Search the material for the string "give", then return every line where it is found.

[Opening DATA EXTRACTS section]

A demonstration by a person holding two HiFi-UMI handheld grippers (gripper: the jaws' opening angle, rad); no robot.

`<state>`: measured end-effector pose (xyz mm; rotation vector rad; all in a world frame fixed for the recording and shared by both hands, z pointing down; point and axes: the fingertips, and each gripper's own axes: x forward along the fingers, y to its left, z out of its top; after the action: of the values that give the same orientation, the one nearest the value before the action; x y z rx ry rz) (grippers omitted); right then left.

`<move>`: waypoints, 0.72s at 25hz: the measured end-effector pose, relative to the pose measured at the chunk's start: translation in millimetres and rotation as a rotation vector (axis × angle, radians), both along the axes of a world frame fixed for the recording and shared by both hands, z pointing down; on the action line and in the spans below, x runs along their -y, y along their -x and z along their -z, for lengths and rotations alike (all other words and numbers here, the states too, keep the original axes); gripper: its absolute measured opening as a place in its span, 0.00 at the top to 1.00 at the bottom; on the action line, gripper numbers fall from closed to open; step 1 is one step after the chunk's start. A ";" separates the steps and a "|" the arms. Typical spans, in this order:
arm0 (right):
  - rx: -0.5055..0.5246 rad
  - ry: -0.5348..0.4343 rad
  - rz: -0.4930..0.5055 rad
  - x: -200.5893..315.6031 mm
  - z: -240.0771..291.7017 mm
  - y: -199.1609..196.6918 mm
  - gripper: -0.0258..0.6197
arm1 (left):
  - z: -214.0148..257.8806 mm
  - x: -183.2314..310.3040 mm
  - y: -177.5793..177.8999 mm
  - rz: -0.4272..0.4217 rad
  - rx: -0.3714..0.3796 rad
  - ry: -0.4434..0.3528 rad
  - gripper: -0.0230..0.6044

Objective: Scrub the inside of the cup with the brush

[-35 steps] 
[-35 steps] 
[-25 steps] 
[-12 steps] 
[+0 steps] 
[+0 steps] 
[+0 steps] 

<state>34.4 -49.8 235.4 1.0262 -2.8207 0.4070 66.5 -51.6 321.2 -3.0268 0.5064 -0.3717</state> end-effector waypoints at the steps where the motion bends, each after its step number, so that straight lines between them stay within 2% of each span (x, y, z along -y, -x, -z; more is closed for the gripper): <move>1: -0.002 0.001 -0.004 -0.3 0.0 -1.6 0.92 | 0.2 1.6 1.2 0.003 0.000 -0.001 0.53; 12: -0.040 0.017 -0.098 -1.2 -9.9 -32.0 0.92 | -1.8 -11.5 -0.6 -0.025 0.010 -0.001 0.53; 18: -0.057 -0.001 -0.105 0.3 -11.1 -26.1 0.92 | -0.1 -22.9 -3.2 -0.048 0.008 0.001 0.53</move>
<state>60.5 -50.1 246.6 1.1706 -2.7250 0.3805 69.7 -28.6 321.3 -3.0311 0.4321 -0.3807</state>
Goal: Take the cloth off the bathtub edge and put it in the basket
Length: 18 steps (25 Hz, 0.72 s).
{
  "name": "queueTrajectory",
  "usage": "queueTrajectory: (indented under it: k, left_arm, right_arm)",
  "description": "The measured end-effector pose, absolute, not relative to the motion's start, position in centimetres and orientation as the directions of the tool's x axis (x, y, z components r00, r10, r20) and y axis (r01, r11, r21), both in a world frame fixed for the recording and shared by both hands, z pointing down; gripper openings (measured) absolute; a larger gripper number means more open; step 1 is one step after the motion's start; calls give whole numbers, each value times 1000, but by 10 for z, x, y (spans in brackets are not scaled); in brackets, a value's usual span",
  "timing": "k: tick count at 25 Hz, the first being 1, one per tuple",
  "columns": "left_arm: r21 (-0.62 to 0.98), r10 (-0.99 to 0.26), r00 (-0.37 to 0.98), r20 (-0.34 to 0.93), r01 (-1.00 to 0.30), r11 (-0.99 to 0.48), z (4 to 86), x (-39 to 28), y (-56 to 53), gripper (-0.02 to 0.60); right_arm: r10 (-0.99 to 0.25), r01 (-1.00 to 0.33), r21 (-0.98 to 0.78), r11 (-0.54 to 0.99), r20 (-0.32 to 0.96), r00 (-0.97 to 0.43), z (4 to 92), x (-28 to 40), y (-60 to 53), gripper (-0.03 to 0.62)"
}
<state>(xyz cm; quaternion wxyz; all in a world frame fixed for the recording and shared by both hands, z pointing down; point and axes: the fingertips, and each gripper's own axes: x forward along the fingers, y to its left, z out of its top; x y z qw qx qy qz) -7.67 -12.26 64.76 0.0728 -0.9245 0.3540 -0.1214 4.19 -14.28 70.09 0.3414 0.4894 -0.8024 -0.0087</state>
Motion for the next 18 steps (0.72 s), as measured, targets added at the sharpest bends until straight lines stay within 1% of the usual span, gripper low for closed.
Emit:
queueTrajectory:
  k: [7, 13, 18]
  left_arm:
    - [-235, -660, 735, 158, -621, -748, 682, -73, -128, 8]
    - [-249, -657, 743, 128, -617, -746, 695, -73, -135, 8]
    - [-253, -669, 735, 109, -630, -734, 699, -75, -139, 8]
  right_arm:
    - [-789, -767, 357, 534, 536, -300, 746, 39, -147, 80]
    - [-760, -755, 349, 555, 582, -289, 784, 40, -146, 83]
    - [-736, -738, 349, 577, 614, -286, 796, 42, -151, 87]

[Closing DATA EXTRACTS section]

**EXERCISE OUTPUT:**
`<state>`: measured end-effector pose (xyz mm; rotation vector rad; all in a world frame fixed for the recording and shared by both hands, z pointing down; point and axes: the fingertips, and each gripper's own axes: x forward along the fingers, y to its left, z out of its top; after the action: of the values that give the same orientation, the one nearest the value before the action; x y z rx ry rz) (grippers omitted); right then left.
  "description": "The measured end-effector pose, absolute, not relative to the motion's start, position in centimetres and orientation as the directions of the tool's x axis (x, y, z components r00, r10, r20) and y axis (r01, r11, r21), both in a world frame fixed for the recording and shared by both hands, z pointing down; gripper openings (measured) absolute; a larger gripper number means more open; step 1 is one step after the motion's start; calls give whole numbers, each value times 1000, but by 10 for z, x, y (spans in brackets are not scaled); in brackets, a value's usual span",

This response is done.